Socialisme français, enjeu colonial, patriotisme poétique, trois lignes de force historiquement datées.

Le socialisme français est réellement incarné et engagé (Louis Blanc, Proudhon), la colonisation de l’Algérie est menée manu militari par le (futur) maréchal Bugeaud, cependant que Lamartine, poéte et patriote, député hors parti, fidèle à ses idées et à son idéal, va passer à l’opposition de gauche.

Les commentaires sont allégés, les coupes signalées (…) Retrouvez l’intégralité dans nos Chroniques de l’Histoire en citations.

« Pour chaque indigent qui pâlit de faim, il y a un riche qui pâlit de peur. »2101

Louis BLANC (1811-1882), Organisation du travail (1839)

Cet ouvrage fait connaître le jeune journaliste : il y expose un programme de réformes socialistes qu’il ne va plus cesser de défendre jusque sous la Troisième République où, fidèle à ses idées, il se retrouve député d’extrême gauche.

« La propriété, c’est le vol. »2102

Pierre Joseph PROUDHON (1809-1865), Qu’est-ce que la propriété ? (1840)

(…) L’homme est attachant, ne serait-ce que par cet aveu : « Je sais ce que c’est que la misère. J’y ai vécu. Tout ce que je sais, je le dois au désespoir. » Fils d’une cuisinière et d’un tonnelier, c’est le seul théoricien révolutionnaire issu d’un milieu populaire, au XIXe siècle. Il critique le communisme de Marx (grand bourgeois) dans La Philosophie de la misère (1846) et Marx lui répond dans La Misère de la philosophie (1847), le traitant, insulte suprême, de « petit-bourgeois constamment ballotté entre le Travail et le Capital, entre l’économie politique et le communisme ».

« Si l’on veut abolir la peine de mort, en ce cas que MM. les assassins commencent : qu’ils ne tuent pas, on ne les tuera pas. »2103

Alphonse KARR (1808-1890), Les Guêpes (1840)

(…) Sous la Monarchie de Juillet, la presse ne souffre pas trop des lois répressives. Quant à la peine de mort, c’est une longue histoire qui commence au Moyen Âge. L’égalité devant la mort est acquise sous la Révolution avec la guillotine, jusqu’à l’abolition en 1981, avec l’arrivée de la gauche au pouvoir, malgré une opinion publique toujours partagée sur la question.

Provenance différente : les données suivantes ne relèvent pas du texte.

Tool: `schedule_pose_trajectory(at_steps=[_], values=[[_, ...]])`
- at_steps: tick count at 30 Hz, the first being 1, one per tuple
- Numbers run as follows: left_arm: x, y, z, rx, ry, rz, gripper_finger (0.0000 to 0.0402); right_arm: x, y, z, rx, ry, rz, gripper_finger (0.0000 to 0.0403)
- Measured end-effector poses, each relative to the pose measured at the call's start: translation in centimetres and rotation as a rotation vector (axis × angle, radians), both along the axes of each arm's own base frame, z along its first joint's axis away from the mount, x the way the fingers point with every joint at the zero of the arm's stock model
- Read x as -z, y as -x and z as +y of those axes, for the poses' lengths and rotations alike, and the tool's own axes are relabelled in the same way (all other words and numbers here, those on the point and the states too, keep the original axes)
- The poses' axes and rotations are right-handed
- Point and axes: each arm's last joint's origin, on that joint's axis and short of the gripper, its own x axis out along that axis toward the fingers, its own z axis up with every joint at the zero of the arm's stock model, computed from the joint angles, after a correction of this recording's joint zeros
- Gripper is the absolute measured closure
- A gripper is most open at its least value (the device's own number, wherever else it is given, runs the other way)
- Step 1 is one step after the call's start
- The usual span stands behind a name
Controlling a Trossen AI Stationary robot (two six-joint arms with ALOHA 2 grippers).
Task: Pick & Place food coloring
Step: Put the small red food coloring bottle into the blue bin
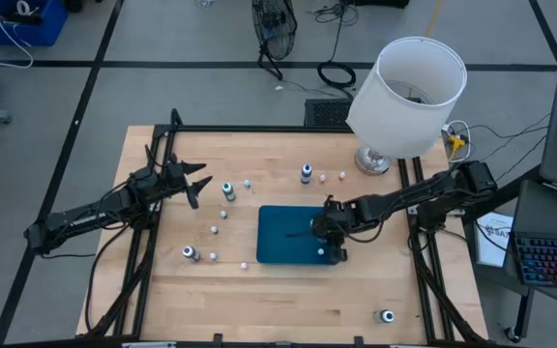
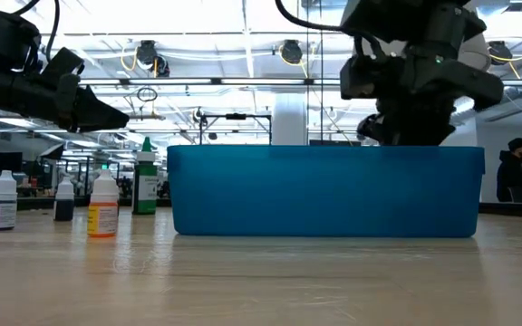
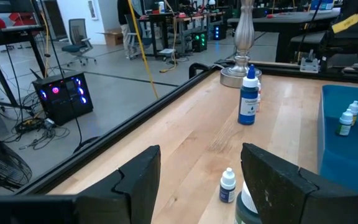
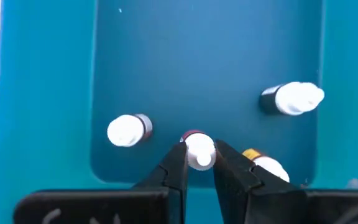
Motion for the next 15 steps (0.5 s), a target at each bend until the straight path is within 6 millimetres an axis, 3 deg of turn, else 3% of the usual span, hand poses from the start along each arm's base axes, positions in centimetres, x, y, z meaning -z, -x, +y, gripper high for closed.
schedule_pose_trajectory(at_steps=[9,15], values=[[0.00,0.00,0.00,0.000,0.000,0.000,0.0176,0.53,0.32,-0.04,0.008,0.000,0.011,0.0356],[0.00,0.00,0.00,0.000,0.000,0.000,0.0176,0.41,0.05,0.03,0.034,-0.019,-0.018,0.0321]])
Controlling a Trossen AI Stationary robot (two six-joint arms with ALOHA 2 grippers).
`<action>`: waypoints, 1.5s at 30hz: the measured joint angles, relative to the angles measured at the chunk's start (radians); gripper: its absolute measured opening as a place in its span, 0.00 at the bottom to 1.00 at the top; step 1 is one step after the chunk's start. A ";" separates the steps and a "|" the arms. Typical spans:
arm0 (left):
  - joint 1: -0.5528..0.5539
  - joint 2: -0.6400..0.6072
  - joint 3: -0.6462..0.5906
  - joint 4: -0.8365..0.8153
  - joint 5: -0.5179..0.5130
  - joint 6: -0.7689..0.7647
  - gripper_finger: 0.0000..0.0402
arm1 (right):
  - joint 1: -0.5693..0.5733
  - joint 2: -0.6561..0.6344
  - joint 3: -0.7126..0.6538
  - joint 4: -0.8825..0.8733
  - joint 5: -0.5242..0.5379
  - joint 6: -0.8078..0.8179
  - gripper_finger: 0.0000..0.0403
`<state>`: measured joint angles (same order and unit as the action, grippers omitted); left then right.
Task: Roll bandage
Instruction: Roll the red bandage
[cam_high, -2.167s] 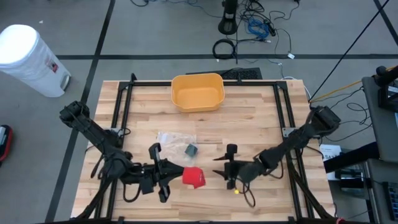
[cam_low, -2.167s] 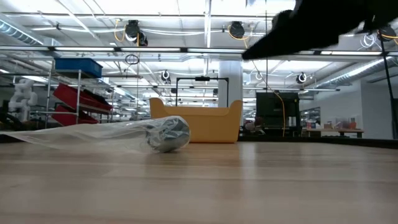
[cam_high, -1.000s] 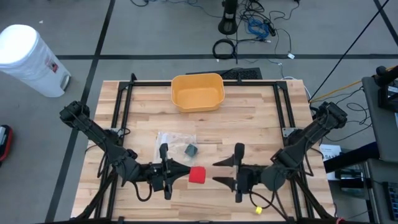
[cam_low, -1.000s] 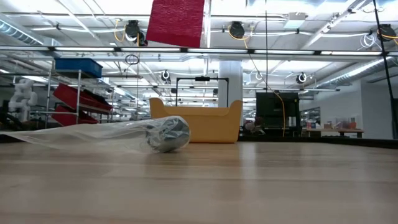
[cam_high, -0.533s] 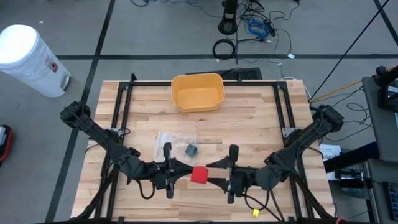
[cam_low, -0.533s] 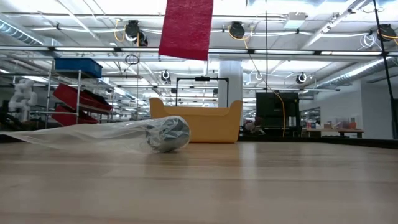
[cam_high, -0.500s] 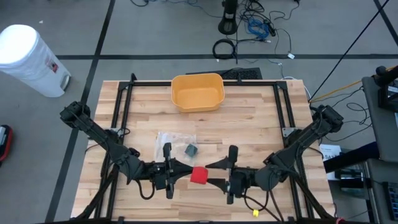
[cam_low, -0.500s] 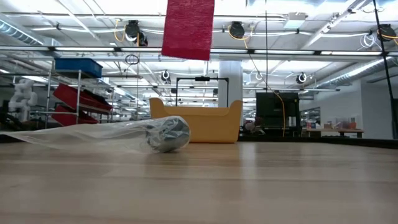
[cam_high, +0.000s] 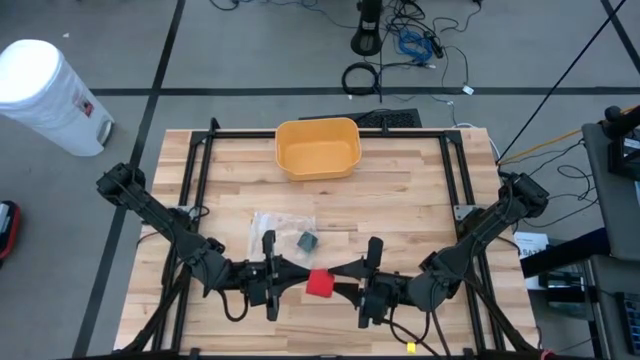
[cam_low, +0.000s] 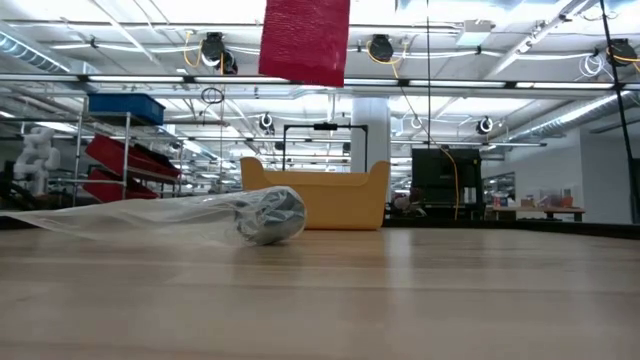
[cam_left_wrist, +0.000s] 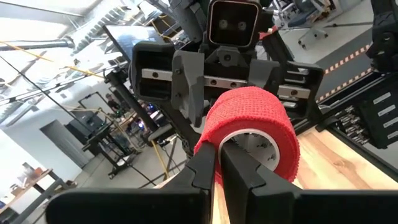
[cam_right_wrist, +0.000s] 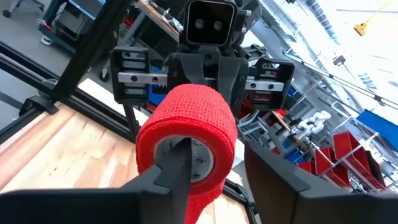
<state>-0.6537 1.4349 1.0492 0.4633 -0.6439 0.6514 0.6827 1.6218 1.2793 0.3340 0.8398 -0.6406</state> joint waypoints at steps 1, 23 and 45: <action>0.000 0.000 0.000 0.000 -0.001 0.000 0.05 | 0.000 0.000 0.000 0.000 0.000 0.000 0.32; -0.011 0.000 0.000 -0.004 0.014 -0.018 0.22 | 0.013 0.000 0.000 -0.003 0.010 -0.033 0.10; -0.164 0.154 0.000 0.080 -0.062 0.631 0.27 | 0.032 -0.050 0.000 0.058 0.029 -0.037 0.10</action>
<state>-0.8180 1.5887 1.0489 0.5430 -0.7064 1.2819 0.7151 1.5716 1.2793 0.3921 0.8691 -0.6781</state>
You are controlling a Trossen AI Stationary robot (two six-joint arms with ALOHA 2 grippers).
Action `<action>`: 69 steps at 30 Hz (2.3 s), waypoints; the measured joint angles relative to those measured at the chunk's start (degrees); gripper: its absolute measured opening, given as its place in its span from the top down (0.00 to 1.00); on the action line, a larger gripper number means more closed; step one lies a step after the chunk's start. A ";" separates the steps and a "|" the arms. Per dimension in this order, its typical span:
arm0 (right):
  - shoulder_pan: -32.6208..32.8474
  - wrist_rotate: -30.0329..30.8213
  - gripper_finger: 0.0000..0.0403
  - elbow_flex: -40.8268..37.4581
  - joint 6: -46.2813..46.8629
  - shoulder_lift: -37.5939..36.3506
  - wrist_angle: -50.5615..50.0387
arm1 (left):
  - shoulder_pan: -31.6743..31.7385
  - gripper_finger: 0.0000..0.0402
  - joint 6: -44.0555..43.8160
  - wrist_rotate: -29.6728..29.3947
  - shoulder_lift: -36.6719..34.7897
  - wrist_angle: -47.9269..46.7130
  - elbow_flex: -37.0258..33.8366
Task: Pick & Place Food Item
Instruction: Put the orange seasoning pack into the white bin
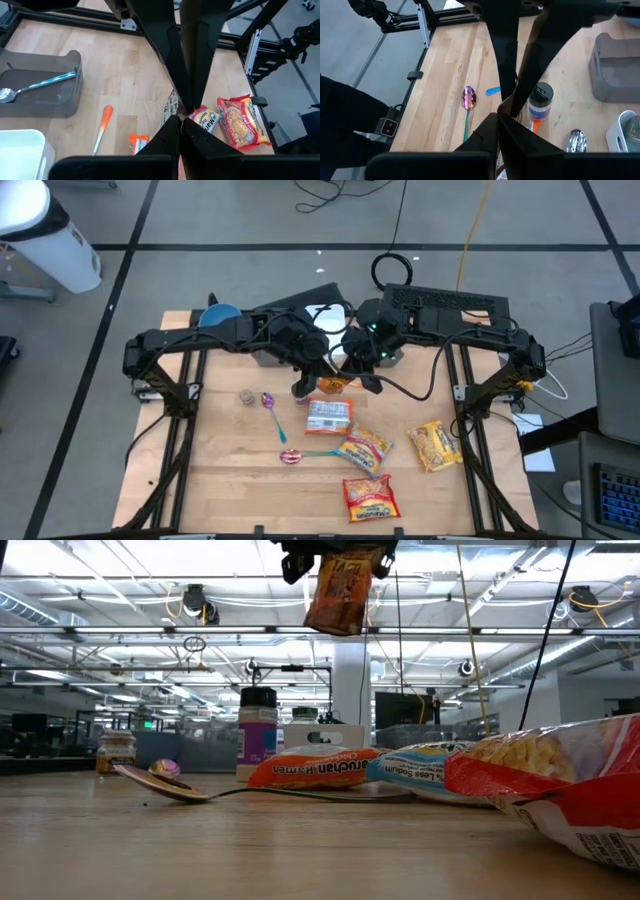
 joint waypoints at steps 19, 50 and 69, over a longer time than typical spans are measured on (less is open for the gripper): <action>-0.24 4.79 0.48 -0.02 3.07 -1.06 2.81 | 1.08 0.99 -0.55 5.48 -0.10 -0.06 0.00; -2.86 19.77 0.48 -14.01 10.51 -12.88 22.43 | 17.29 0.99 3.21 15.11 -8.24 -2.81 0.00; 0.41 29.90 0.51 -55.71 34.54 -32.33 65.03 | 29.72 1.00 -5.62 30.27 -9.44 24.69 -17.99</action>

« Ou la conquête, ou l’abandon. »2104

Thomas Robert BUGEAUD (1784-1849), Chambre des députés, 15 février 1840

(…) Le traité signé en 1837 entre Bugeaud et l’émir Abd el-Kader a été violé. La France faisait d’importantes concessions (…) se contentant d’une occupation du littoral. L’ « émir des croyants » a profité de la trêve pour constituer une armée, proclamant en 1839 la guerre sainte contre les Français (…) Le futur maréchal met les politiques face à leurs responsabilités. Et pourtant, il considère l’Algérie comme « le plus funeste des présents que la Restauration ait fait à la Révolution de juillet » (…)

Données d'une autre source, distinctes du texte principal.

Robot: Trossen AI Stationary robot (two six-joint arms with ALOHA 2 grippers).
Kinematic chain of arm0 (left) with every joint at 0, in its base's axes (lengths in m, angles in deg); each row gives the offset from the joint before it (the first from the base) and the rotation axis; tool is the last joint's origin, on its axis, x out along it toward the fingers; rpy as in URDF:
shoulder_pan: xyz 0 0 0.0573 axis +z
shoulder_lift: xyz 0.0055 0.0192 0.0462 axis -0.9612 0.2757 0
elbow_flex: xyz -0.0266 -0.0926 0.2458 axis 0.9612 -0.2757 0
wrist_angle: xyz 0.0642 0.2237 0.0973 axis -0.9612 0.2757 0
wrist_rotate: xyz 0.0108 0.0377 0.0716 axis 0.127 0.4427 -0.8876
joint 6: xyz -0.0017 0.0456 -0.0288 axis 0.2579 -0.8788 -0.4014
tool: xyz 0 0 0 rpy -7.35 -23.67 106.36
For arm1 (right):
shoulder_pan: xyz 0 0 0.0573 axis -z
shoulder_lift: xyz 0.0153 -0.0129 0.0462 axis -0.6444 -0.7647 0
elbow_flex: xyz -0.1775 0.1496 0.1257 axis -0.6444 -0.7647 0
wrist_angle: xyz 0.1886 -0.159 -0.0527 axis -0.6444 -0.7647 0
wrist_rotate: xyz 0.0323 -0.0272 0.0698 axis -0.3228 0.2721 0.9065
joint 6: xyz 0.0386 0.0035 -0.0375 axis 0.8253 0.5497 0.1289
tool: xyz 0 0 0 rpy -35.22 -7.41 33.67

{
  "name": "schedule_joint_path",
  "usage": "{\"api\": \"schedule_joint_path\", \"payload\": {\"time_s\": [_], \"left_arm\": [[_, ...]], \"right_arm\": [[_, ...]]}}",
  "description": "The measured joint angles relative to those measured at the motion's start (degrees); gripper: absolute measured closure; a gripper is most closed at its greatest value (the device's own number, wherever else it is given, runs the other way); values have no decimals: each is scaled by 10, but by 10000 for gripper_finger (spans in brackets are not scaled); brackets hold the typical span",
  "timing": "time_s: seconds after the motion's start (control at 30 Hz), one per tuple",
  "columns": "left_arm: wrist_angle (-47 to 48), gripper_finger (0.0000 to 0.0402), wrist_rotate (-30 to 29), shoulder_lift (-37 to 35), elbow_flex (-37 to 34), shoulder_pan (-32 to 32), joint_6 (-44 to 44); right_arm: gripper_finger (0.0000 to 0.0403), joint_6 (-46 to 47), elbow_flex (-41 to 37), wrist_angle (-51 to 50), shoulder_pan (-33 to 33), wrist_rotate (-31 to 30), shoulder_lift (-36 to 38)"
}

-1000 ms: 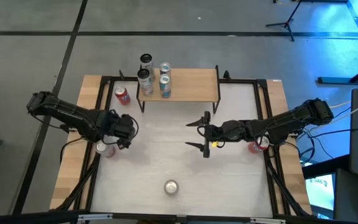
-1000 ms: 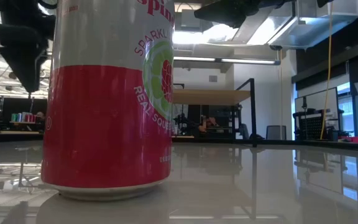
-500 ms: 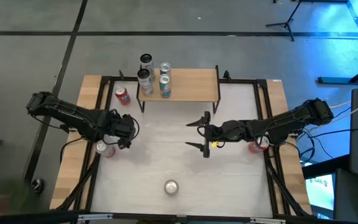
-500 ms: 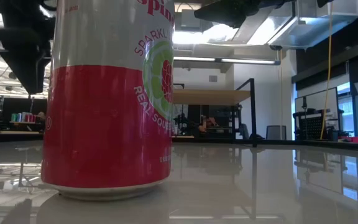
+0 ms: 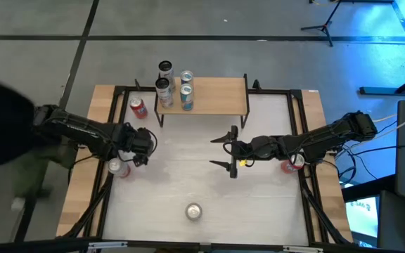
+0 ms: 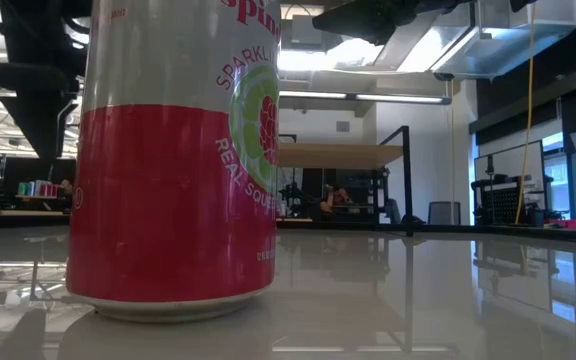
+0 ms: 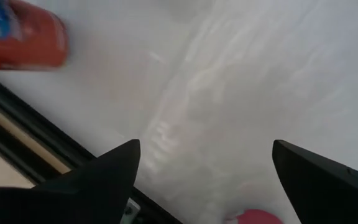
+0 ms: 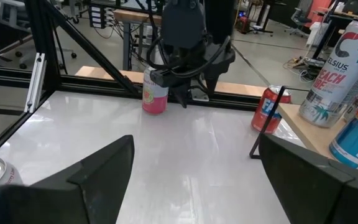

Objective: Place canned beverage on shelf
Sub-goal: Put the top pink-white soda can on the shelf

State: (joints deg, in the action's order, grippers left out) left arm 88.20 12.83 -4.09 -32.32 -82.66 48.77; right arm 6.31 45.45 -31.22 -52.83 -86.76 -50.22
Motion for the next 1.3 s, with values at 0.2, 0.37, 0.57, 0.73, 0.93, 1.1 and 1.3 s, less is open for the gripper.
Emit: {"api": "schedule_joint_path", "payload": {"time_s": [0.2,0.37,0.57,0.73,0.93,1.1,1.3], "left_arm": [[-7,5,40,0,0,22,-22],[-24,16,48,0,0,23,-41],[0,16,140,0,4,23,-3],[119,18,163,0,41,-2,72],[187,19,167,0,98,-58,154],[203,19,202,0,100,-106,210],[203,19,207,0,99,-165,254]], "right_arm": [[62,0,0,0,0,0,0],[62,0,0,0,0,0,0],[62,0,0,0,0,0,0],[62,0,0,0,0,0,0],[62,0,0,0,0,0,0],[62,0,0,0,0,0,0],[62,0,0,-1,0,0,0]]}}
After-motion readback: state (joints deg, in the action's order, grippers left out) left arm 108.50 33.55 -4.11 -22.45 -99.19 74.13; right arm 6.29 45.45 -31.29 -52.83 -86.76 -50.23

« Je ne me prosterne pas devant cette mémoire ; je ne suis pas de cette religion napoléonienne, de ce culte de la force que l’on veut substituer dans l’esprit de la nation à la religion sérieuse de la liberté. »2105

Alphonse de LAMARTINE (1790-1869), à l’occasion du retour des cendres de Napoléon, Discours à la Chambre, 26 mai 1840

Les cendres de Napoléon seront rapportées de Sainte-Hélène par le prince de Joinville, fils de Louis-Philippe, sur la Belle-Poule, et transférées aux Invalides le 15 décembre 1840. Thiers, revenu à la tête du gouvernement le 1er mars 1840, à défaut de programme, flatte la vanité nationale, aussi répandue dans le peuple que dans la bourgeoisie, par cette décision prise au mois de mai. Le député Lamartine y est hostile, prophétisant le Second Empire (…)

« Cent mille hommes et cent millions pendant sept ans ! »2106

Thomas Robert BUGEAUD (1784-1849) à Louis-Philippe

Le général pose ses conditions pour accepter d’être gouverneur de l’Algérie. Le roi cède. Bugeaud est nommé gouverneur, le 29 décembre 1840. Partisan de la guerre acharnée, dix ans après la prise d’Alger, Bugeaud fait la conquête de l’Algérie et y gagne son bâton de maréchal, en 1843.

« Ense et aratro. »
« Par l’épée et par la charrue. »2107

Thomas Robert BUGEAUD (1784-1849), devise du maréchal, gouverneur de l’Algérie

Cela signifie que l’on sert son pays en temps de guerre par les armes, en temps de paix par les travaux de l’agriculture. Bugeaud est le premier des officiers coloniaux à mener de front les opérations de sécurité et les travaux de colonisation : défrichements, routes, concessions de terre pour attirer de nouveaux colons, etc.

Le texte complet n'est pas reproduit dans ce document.